Copies of all lines that contain "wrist" are needed; take them from the data below.

• GIVEN MATERIAL
- Opening Delimiter -
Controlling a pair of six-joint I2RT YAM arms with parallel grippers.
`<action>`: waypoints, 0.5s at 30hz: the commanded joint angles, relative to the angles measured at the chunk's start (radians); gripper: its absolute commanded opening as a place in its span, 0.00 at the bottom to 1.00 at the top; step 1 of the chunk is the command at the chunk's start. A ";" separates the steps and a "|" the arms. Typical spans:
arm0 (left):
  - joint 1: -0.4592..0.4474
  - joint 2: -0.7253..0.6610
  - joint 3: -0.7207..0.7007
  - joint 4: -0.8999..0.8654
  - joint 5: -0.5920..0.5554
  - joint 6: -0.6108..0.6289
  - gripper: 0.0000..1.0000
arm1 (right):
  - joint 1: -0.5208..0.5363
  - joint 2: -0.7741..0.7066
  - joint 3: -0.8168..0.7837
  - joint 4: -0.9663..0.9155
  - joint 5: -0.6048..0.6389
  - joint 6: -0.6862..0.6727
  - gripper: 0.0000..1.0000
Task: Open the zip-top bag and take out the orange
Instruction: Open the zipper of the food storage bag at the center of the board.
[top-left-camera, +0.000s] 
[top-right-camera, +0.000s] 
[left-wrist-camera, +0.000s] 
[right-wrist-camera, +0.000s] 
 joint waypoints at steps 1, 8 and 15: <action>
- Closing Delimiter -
• RESPONSE TO THIS TASK
[left-wrist-camera, +0.000s] 
[right-wrist-camera, +0.000s] 

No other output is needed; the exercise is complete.